Wink’s long shadow stretched the length of Averlee, Quincy, and their shadows combined. He was quiet now, and they were, too, just the sound of her grandmother’s white work shirts flapping on the clothesline. A tiny pinwheel spun near Wink’s flowerbed and Averlee thought this was why the birdfeeder next to it was empty of birds. Even the scrub jays, like the one at home that ate sunflower seeds from her hand, would be scared of the spinning sparkling blue. Her mother had taught her that.
Wink hooked both thumbs into his front pockets and glanced around at everything except Averlee and Quincy, the way their grandmother had done at the police station, and the ambulance driver, too, before he shut their mother up inside. But now Wink was grinning. He snapped his fingers above his head, and disappeared behind the wooden screen door identical to their grandmother’s, the whole house its twin—white and square, and hardly bigger than the slave-worker houses her school had visited at the living museum.
“When’s Grandma coming back?” Quincy asked.
“It doesn’t matter. Mom’ll get here before she does.”
“He’s weird. What’s an accordion?”
“He’s nice enough.”
Quincy took a tissue from her pocket and wiped her nose, shooting her eyes sideways at Averlee as if doing the thing her grandmother had asked of her was some kind of betrayal.
Averlee picked mosquito bites on her arm, and then the uneven skin around her nails, a habit her mother always hated. She and Quincy were alone in the yard for what felt like a long time and Averlee thought about the snake her grandmother had killed, and then her mother at the kitchen table. She’d gone her whole life seeing nothing like the things she saw these last two days.

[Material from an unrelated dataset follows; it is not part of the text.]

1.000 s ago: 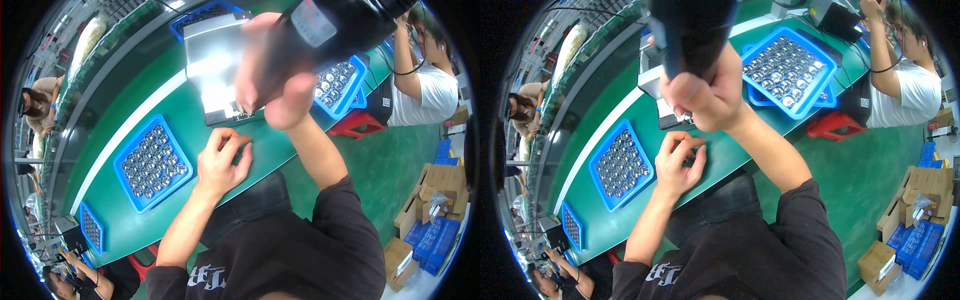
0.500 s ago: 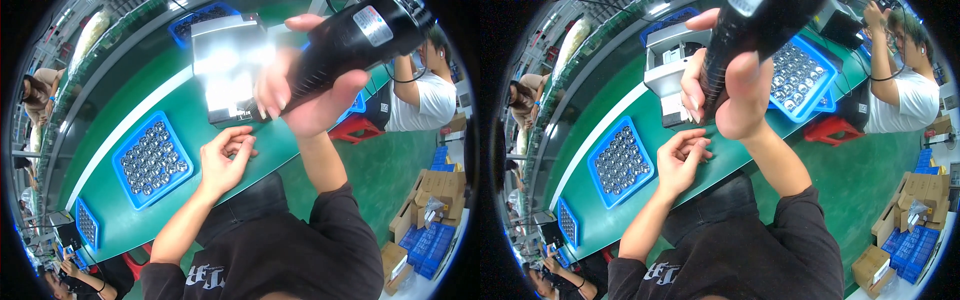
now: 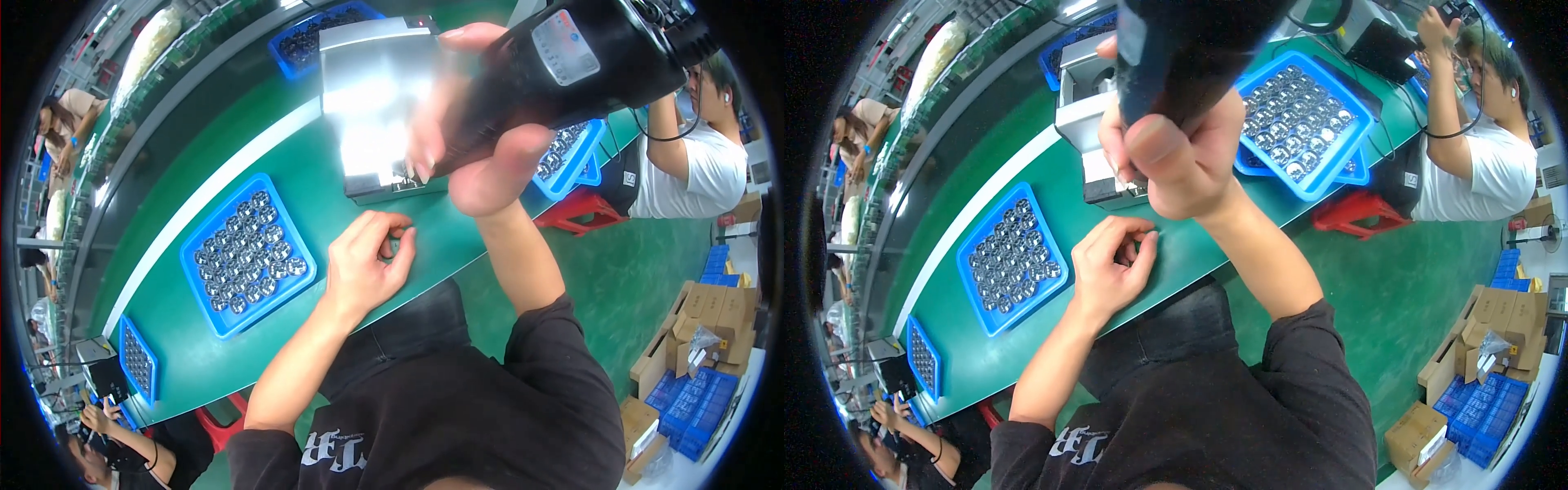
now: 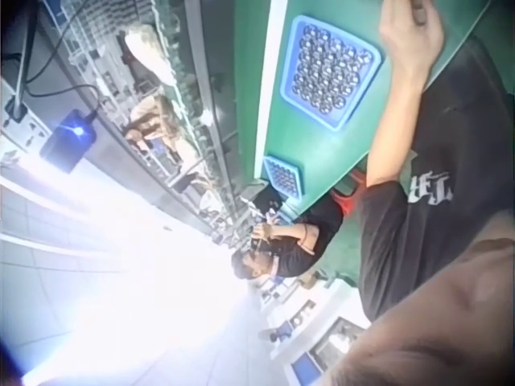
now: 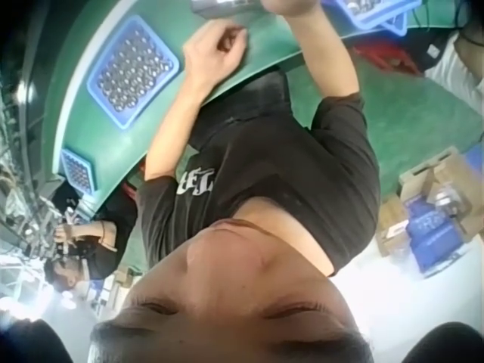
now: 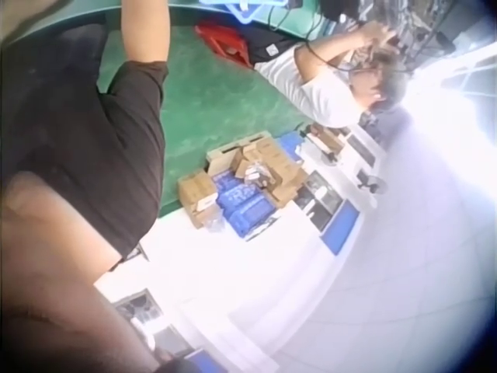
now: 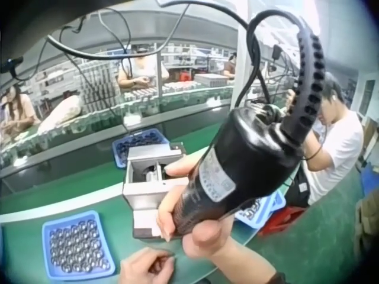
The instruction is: The person fastens small components into a blue assembly tray using an electric screwdriver.
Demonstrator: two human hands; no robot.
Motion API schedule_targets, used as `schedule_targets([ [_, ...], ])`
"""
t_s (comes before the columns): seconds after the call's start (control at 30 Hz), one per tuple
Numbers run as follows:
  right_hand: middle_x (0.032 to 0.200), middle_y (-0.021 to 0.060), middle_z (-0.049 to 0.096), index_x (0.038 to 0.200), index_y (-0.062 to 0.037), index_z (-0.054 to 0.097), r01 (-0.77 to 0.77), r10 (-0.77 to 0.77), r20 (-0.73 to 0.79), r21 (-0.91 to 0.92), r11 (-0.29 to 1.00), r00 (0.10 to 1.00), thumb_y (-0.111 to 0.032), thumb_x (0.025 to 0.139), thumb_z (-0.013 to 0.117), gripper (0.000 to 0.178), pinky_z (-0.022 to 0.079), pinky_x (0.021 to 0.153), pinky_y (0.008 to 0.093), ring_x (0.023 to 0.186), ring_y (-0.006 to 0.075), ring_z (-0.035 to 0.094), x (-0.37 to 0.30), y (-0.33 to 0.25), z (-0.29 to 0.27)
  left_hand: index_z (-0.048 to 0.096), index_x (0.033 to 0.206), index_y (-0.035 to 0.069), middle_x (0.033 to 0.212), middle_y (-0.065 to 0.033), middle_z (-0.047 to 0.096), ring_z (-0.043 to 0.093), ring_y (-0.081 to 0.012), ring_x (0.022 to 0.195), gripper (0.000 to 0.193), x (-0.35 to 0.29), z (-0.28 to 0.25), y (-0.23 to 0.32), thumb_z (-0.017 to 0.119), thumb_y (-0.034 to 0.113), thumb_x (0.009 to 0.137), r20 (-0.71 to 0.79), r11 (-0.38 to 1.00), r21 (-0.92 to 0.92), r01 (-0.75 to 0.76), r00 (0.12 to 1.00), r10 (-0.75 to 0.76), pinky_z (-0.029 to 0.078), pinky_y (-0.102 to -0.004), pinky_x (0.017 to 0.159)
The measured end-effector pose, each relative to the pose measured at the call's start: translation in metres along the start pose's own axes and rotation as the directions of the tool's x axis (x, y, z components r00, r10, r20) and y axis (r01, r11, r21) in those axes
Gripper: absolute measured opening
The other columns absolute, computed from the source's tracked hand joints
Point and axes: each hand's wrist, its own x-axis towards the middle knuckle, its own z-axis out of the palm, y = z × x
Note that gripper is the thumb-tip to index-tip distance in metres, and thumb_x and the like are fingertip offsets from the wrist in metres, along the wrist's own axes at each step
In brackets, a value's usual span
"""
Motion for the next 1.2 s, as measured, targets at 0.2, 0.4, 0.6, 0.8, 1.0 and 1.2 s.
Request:
schedule_targets([
  [0.2, 0.075, 0.0023, 0.061, 0.127, 0.0048, 0.050, 0.134, -0.135, 0.006, 0.046, 0.990, 0.991, -0.048, 0.085, 0.075, 0.072, 0.044, 0.054, 0.0217, 0.061, 0.0090, 0.055, 0.003, 0.011, 0.009, 0.071, 0.093, 0.004, 0.077, -0.0049, 0.064, 0.054, -0.0123, 0.053, 0.011, -0.001, -0.001, -0.001, 0.076, 0.004, 0.083, -0.006, 1.000, 0.018, -0.016, 1.000, 0.016, 0.046, -0.0273, 0.050],
  [0.4, 0.083, 0.0024, 0.064, 0.129, 0.0053, 0.050, 0.126, -0.136, 0.069, 0.130, 0.983, 0.988, -0.013, 0.090, 0.074, 0.049, 0.043, 0.055, 0.0205, 0.062, 0.0064, 0.056, 0.009, 0.012, 0.003, 0.070, 0.093, 0.004, 0.078, -0.0050, 0.066, 0.056, -0.0130, 0.054, 0.011, -0.002, -0.002, 0.002, 0.075, 0.004, 0.084, -0.006, 1.000, -0.002, 0.002, 1.000, -0.002, 0.047, -0.0270, 0.050],
  [0.6, 0.060, 0.0035, 0.053, 0.139, -0.0013, 0.035, 0.073, -0.076, 0.033, 0.074, 0.995, 0.997, -0.086, 0.090, 0.035, 0.097, 0.044, 0.043, 0.0238, 0.044, 0.0126, 0.052, 0.018, -0.009, -0.001, 0.071, 0.101, -0.002, 0.084, -0.0064, 0.071, 0.064, -0.0079, 0.064, 0.014, 0.000, -0.006, 0.006, 0.074, 0.003, 0.089, 0.032, 0.987, -0.103, 0.125, 0.992, -0.122, 0.051, -0.0223, 0.058],
  [0.8, 0.064, 0.0058, 0.053, 0.145, -0.0016, 0.029, 0.048, -0.069, 0.096, 0.208, 0.977, 0.993, -0.087, 0.088, 0.039, 0.103, 0.045, 0.043, 0.0319, 0.046, 0.0173, 0.052, 0.004, -0.020, -0.004, 0.067, 0.112, -0.009, 0.089, -0.0078, 0.073, 0.068, -0.0083, 0.071, 0.021, 0.003, -0.006, 0.014, 0.068, 0.003, 0.095, 0.194, 0.711, -0.515, 0.478, 0.873, -0.447, 0.055, -0.0208, 0.064],
  [1.0, 0.063, 0.0063, 0.052, 0.144, -0.0031, 0.029, -0.018, 0.008, 0.061, 0.167, 0.986, 0.998, -0.082, 0.090, 0.046, 0.098, 0.045, 0.041, 0.0315, 0.046, 0.0189, 0.052, -0.007, -0.006, -0.004, 0.072, 0.103, 0.000, 0.081, -0.0057, 0.069, 0.061, -0.0095, 0.060, 0.019, -0.003, -0.004, 0.006, 0.075, 0.002, 0.084, 0.016, 0.989, -0.113, 0.092, 0.996, -0.090, 0.051, -0.0235, 0.057],
  [1.2, 0.064, 0.0057, 0.052, 0.144, -0.0008, 0.030, 0.018, -0.028, 0.032, 0.270, 0.963, 0.999, -0.078, 0.094, 0.044, 0.093, 0.047, 0.042, 0.0318, 0.045, 0.0178, 0.052, -0.013, -0.002, -0.012, 0.071, 0.105, -0.001, 0.105, -0.0144, 0.062, 0.061, -0.0279, 0.080, 0.025, -0.018, -0.010, 0.010, 0.079, 0.006, 0.082, 0.044, 0.974, 0.224, -0.035, 0.999, 0.026, 0.053, -0.0394, 0.072],
])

She’d never say it, not to anyone, not even Quincy, but there were times when she thought her mother looked ugly, her face puffy in parts, saggy and tired in others, the dark around her eyes making her seem meaner than she was. But when Averlee found her there, sleeping peacefully, her skin was smooth and pretty and white, her hair shiny in the street light from the window, everything about her as untroubled as Averlee had ever seen, and so she’d considered taking the cold medicine to Quincy and going back to bed, even knowing what she knew.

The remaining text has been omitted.